**Description of the task**
Without changing anything, output the records below.

**Available data**

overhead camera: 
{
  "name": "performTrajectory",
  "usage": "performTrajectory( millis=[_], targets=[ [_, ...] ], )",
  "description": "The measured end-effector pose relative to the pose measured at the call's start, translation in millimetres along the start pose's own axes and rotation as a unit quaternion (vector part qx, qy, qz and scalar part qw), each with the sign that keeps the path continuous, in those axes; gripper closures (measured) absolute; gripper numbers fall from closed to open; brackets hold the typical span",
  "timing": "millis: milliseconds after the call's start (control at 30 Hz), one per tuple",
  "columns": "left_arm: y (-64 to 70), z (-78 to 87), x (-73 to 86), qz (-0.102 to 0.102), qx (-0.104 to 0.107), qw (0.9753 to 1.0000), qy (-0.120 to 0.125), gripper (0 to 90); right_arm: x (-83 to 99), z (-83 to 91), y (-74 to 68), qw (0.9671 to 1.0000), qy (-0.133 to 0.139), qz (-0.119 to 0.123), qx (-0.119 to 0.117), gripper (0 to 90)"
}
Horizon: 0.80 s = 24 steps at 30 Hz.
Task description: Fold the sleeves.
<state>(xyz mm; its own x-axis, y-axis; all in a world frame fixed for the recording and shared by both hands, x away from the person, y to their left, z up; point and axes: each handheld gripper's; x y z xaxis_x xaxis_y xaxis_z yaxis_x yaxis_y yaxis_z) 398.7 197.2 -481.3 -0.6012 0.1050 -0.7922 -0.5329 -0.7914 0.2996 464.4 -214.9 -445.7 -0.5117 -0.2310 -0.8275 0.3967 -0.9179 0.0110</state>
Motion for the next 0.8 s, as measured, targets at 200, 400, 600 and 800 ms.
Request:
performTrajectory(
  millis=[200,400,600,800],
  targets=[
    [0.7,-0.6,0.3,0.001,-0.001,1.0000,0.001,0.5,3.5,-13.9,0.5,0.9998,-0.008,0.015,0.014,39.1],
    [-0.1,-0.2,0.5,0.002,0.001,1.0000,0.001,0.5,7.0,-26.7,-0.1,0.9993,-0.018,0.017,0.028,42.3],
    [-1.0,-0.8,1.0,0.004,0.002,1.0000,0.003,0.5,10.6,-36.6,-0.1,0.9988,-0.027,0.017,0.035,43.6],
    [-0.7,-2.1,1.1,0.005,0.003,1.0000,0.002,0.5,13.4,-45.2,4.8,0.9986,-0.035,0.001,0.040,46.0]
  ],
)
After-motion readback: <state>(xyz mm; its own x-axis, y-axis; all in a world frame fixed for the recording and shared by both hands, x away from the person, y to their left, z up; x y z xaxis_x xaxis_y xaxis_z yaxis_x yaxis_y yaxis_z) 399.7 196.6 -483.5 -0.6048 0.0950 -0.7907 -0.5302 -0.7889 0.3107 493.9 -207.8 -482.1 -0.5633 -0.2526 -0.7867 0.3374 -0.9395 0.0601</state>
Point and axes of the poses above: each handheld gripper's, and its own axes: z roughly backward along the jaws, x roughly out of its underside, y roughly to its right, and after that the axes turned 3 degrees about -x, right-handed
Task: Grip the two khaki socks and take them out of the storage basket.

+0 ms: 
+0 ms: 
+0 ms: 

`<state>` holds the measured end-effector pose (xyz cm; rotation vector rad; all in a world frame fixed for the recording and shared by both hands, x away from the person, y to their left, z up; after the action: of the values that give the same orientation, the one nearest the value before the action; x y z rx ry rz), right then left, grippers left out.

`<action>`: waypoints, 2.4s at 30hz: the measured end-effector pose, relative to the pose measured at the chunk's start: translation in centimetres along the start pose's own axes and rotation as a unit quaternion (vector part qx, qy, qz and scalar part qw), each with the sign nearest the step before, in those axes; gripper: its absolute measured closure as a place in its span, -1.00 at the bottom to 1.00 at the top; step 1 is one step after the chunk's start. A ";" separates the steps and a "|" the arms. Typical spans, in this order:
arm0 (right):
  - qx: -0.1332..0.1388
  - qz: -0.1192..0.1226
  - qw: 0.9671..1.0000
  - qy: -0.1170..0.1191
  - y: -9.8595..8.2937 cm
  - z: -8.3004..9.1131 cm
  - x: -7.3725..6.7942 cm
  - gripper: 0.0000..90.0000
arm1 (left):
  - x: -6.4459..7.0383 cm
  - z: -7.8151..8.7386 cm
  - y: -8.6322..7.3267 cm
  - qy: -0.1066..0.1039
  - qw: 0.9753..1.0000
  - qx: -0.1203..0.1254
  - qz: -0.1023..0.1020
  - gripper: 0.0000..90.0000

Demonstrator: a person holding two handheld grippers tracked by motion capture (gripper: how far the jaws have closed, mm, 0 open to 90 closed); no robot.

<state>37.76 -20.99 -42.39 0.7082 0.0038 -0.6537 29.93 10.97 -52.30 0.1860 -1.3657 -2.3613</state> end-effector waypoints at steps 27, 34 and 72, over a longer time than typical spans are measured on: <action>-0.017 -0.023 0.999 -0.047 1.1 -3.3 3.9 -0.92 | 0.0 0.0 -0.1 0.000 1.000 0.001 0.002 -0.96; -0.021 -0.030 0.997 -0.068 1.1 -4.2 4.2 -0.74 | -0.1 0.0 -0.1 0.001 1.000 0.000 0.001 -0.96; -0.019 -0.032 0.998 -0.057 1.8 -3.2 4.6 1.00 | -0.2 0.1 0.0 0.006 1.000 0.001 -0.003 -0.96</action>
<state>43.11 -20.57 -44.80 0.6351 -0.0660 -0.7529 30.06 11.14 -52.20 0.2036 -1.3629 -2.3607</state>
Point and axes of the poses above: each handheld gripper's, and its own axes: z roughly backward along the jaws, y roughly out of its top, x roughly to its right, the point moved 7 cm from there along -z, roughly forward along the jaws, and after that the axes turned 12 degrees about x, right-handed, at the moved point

**Solution to this problem**
overhead camera: 
{
  "name": "performTrajectory",
  "usage": "performTrajectory( millis=[_], targets=[ [_, ...] ], )",
  "description": "The measured end-effector pose relative to the pose measured at the call's start, translation in millimetres along the start pose's own axes and rotation as a unit quaternion (vector part qx, qy, qz and scalar part qw), each with the sign that keeps the path continuous, in those axes; gripper closures (measured) absolute; gripper numbers fall from closed to open; brackets hold the typical span",
  "timing": "millis: milliseconds after the call's start (control at 30 Hz), one per tuple",
  "columns": "left_arm: y (-64 to 70), z (-78 to 87), x (-73 to 86), qz (-0.102 to 0.102), qx (-0.104 to 0.107), qw (0.9753 to 1.0000), qy (-0.120 to 0.125), gripper (0 to 90); right_arm: x (-83 to 99), z (-83 to 91), y (-74 to 68), qw (0.9671 to 1.0000), qy (-0.133 to 0.139), qz (-0.119 to 0.123), qx (-0.119 to 0.117), gripper (0 to 90)"
}
Horizon: 0.80 s = 24 steps at 30 Hz.
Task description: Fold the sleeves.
<state>(xyz mm; its own x-axis, y-axis; all in a world frame fixed for the recording and shared by both hands, x away from the person, y to their left, z up; point and axes: each handheld gripper's; x y z xaxis_x xaxis_y xaxis_z yaxis_x yaxis_y yaxis_z) 398.7 197.2 -481.3 -0.6012 0.1050 -0.7922 -0.5329 -0.7914 0.2996 464.4 -214.9 -445.7 -0.5117 -0.2310 -0.8275 0.3967 -0.9179 0.0110</state>
Motion for the next 0.8 s, as measured, targets at 200, 400, 600 and 800 ms.
Request:
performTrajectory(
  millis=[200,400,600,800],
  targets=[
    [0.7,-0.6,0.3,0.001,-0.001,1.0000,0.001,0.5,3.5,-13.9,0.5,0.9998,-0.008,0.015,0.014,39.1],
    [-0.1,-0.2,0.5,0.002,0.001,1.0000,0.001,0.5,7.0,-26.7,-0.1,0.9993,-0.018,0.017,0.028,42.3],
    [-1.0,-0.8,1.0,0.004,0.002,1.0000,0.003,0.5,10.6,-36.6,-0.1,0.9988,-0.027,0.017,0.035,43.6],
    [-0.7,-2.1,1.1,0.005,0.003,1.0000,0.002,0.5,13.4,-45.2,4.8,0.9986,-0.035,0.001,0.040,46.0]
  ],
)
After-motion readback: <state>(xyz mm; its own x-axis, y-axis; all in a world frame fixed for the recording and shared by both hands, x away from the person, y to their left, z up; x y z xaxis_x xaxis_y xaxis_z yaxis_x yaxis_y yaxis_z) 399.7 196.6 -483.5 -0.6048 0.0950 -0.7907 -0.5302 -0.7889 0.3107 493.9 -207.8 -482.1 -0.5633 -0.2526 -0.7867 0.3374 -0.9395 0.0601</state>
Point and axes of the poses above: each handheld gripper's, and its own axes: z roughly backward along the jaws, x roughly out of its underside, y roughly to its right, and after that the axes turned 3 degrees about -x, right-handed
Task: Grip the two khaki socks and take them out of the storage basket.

+0 ms: 
+0 ms: 
+0 ms: 

`<state>` holds the measured end-effector pose (xyz cm; rotation vector rad; all in a world frame fixed for the recording and shared by both hands, x away from the person, y to their left, z up; after the action: of the values that give the same orientation, the one nearest the value before the action; x y z rx ry rz), right then left, grippers left out.

`<action>`: waypoints, 2.4s at 30hz: the measured end-effector pose, relative to the pose measured at the chunk's start: translation in centimetres along the start pose's own axes and rotation as a unit quaternion (vector part qx, qy, qz and scalar part qw), each with the sign nearest the step before, in those axes; gripper: its absolute measured closure as a place in its span, -1.00 at the bottom to 1.00 at the top; step 1 is one step after the chunk's start. A ";" separates the steps and a "|" the arms. Typical spans, in this order:
arm0 (right):
  - qx: -0.1332..0.1388
  - qz: -0.1192..0.1226
  - qw: 0.9671..1.0000
  - qy: -0.1170..0.1191
  - y: -9.8595..8.2937 cm
  - z: -8.3004..9.1131 cm
  - x: -7.3725..6.7942 cm
  - gripper: 0.0000..90.0000
arm1 (left):
  - x: -6.4459..7.0383 cm
  - z: -7.8151..8.7386 cm
  - y: -8.6322..7.3267 cm
  - qy: -0.1066..0.1039
  - qw: 0.9753..1.0000
  - qx: -0.1203..0.1254
  - qz: -0.1023..0.1020
  - gripper: 0.0000..90.0000

Demonstrator: a person holding two handheld grippers tracked by motion capture (gripper: how far the jaws have closed, mm, 0 open to 90 closed); no robot.

<state>37.76 -20.99 -42.39 0.7082 0.0038 -0.6537 29.93 10.97 -52.30 0.1860 -1.3657 -2.3613</state> end-effector waypoints at steps 27, 34 and 72, over a longer time than typical spans are measured on: <action>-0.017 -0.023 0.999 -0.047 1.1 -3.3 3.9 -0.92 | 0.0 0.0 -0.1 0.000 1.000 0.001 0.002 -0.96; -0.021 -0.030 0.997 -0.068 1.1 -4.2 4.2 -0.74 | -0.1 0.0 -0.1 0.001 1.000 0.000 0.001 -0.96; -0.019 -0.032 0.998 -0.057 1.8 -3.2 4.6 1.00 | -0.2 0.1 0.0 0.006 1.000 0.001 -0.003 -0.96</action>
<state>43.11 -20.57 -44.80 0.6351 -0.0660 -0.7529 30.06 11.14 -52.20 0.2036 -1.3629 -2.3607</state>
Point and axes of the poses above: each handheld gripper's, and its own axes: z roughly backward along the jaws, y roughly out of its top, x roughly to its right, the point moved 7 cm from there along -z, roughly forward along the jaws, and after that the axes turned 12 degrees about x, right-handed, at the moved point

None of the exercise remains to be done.